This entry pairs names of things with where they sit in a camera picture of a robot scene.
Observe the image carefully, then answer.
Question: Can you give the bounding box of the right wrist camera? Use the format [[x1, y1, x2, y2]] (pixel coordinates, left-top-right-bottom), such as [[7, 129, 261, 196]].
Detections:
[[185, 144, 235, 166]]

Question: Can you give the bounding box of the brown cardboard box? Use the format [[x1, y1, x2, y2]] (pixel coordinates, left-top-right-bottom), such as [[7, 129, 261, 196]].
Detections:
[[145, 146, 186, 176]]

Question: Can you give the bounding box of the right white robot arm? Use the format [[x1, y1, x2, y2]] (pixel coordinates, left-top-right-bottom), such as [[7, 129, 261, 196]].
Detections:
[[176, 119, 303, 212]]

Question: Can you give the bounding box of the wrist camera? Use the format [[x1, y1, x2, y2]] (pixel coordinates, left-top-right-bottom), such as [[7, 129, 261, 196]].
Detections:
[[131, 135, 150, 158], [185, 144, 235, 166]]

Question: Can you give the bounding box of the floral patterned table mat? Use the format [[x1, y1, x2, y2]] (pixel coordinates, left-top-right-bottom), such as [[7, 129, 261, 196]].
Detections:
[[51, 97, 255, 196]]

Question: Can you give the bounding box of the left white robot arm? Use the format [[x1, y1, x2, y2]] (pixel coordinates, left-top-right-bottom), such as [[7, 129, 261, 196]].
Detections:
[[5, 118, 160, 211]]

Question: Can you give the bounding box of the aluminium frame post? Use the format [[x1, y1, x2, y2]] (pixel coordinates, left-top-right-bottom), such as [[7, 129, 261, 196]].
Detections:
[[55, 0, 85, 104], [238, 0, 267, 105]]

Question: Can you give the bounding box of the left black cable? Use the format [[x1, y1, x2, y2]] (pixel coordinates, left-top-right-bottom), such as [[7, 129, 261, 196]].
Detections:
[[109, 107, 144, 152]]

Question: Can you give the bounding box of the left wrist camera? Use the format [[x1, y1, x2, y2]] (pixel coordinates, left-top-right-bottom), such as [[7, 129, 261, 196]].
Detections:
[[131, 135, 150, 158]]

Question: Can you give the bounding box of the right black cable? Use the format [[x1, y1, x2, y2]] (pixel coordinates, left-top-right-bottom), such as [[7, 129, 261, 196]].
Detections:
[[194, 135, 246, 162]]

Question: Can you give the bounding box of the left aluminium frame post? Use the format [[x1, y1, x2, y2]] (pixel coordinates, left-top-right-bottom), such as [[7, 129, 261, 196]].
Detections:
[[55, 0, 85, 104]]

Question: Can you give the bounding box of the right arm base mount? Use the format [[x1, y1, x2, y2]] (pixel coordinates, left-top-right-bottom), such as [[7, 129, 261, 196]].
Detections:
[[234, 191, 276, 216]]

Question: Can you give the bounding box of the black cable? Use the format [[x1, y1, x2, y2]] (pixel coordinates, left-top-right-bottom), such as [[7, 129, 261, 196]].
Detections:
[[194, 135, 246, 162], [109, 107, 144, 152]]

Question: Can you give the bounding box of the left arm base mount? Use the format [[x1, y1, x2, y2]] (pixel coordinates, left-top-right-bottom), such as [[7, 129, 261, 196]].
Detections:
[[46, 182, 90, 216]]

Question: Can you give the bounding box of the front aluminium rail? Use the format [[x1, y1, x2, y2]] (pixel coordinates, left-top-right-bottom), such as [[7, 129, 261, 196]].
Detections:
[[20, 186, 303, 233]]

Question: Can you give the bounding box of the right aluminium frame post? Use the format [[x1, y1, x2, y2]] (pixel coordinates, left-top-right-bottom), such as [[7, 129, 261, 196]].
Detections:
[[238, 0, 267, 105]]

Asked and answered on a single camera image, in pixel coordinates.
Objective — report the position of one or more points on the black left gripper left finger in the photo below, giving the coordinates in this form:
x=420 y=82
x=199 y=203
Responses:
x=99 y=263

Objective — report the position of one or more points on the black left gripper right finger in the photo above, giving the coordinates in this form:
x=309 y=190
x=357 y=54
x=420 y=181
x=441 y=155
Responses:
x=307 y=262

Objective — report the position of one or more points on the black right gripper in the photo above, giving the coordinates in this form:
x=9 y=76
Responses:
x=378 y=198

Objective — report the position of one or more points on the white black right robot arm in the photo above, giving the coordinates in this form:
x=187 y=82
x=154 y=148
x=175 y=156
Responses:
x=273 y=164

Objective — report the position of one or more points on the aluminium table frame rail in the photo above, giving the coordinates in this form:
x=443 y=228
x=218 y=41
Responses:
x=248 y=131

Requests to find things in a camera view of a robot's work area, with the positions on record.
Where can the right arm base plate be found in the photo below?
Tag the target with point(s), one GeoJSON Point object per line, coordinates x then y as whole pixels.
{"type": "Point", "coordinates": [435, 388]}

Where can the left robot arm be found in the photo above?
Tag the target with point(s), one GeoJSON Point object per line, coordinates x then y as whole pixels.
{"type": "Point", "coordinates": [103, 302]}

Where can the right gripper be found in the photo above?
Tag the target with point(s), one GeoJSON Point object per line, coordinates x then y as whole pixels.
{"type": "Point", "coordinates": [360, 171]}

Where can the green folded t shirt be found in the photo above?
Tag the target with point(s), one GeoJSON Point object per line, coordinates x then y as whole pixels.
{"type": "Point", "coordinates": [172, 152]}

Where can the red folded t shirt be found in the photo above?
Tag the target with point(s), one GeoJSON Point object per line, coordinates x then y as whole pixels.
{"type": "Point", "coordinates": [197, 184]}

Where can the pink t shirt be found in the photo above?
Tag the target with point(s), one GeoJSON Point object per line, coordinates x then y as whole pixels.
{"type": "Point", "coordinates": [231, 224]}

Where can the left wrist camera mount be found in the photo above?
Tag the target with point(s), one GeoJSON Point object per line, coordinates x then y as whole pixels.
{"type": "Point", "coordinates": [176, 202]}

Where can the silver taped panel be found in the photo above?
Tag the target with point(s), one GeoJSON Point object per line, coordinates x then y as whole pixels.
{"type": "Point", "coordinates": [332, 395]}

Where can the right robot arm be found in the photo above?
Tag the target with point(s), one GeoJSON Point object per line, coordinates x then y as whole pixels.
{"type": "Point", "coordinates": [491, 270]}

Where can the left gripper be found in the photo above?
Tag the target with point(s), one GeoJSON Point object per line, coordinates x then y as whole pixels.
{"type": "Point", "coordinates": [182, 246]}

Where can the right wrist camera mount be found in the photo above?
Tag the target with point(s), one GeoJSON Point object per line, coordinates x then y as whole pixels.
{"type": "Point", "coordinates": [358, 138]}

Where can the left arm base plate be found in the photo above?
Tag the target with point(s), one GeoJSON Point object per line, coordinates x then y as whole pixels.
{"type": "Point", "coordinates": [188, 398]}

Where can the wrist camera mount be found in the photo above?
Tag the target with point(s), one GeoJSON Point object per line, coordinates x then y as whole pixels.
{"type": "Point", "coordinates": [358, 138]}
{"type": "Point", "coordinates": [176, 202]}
******************************
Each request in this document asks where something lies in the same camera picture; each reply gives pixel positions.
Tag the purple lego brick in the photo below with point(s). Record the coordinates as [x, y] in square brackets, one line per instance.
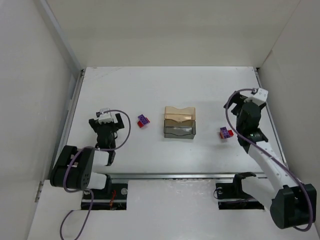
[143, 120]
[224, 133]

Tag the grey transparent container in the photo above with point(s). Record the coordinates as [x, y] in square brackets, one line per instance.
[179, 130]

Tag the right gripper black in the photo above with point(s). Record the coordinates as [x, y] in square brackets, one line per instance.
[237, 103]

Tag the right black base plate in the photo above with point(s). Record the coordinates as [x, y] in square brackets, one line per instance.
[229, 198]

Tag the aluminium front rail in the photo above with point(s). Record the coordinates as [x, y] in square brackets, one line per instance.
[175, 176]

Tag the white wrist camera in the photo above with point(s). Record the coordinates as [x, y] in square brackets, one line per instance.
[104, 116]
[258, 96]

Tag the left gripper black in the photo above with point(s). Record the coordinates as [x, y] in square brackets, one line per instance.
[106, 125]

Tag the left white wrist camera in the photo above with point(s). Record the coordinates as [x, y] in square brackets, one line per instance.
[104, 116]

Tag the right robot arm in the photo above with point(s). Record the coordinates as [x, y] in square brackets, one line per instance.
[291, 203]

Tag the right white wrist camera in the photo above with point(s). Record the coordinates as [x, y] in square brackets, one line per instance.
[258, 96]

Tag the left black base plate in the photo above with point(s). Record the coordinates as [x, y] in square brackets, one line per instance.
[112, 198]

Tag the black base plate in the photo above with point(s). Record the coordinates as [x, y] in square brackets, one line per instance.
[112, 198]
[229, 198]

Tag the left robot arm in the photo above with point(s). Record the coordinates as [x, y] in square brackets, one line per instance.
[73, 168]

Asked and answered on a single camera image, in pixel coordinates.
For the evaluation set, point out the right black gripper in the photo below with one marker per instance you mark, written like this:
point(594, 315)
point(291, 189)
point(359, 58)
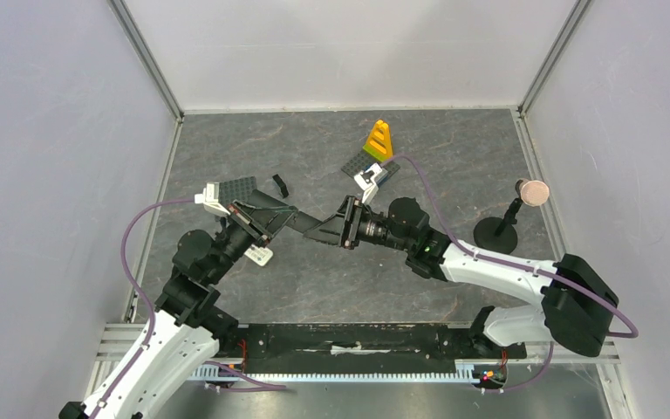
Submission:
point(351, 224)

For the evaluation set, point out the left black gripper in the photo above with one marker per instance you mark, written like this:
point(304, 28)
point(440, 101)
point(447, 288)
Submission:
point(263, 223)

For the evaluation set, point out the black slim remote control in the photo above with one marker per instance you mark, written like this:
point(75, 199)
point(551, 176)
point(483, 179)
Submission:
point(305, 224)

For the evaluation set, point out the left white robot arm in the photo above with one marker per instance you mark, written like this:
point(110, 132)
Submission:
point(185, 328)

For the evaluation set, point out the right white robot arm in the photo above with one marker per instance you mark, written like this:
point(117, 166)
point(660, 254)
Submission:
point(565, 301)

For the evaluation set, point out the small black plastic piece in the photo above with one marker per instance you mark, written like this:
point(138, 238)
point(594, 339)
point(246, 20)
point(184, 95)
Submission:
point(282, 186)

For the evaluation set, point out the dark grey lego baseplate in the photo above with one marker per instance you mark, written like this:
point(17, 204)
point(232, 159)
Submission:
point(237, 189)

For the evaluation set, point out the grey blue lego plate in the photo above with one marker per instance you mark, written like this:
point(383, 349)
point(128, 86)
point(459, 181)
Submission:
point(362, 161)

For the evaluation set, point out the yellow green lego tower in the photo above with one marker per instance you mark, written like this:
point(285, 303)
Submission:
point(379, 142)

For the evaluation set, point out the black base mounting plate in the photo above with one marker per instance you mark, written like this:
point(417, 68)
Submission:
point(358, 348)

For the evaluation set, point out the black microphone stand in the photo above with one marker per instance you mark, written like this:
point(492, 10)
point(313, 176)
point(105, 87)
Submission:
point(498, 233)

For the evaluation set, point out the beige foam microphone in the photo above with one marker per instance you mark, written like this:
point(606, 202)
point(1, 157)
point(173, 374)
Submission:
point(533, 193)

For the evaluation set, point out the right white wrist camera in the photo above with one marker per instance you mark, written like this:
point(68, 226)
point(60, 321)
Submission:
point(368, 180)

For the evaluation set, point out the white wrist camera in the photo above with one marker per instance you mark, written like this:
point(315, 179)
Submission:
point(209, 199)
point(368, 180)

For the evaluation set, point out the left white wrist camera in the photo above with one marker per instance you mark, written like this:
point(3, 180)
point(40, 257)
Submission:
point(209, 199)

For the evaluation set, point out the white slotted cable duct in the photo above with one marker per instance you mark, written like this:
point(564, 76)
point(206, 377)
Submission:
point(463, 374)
******************************
▶ What you should do
Please go through the entries and show every line with the word "Objective".

▶ Problem solution
Objective — report the position of one or more points on the black left gripper left finger in the photo below, giving the coordinates in this form:
Objective — report the position of one or more points on the black left gripper right finger in the photo above, giving the coordinates in this form:
Objective — report the position of one or more points on the black right gripper in the photo above, giving the coordinates in this form:
Objective — report the position of one or more points on the white black right robot arm in the photo above, giving the coordinates in this form:
Objective — report the position of one or more points on the aluminium table frame rail in the photo above, giving the coordinates in this form:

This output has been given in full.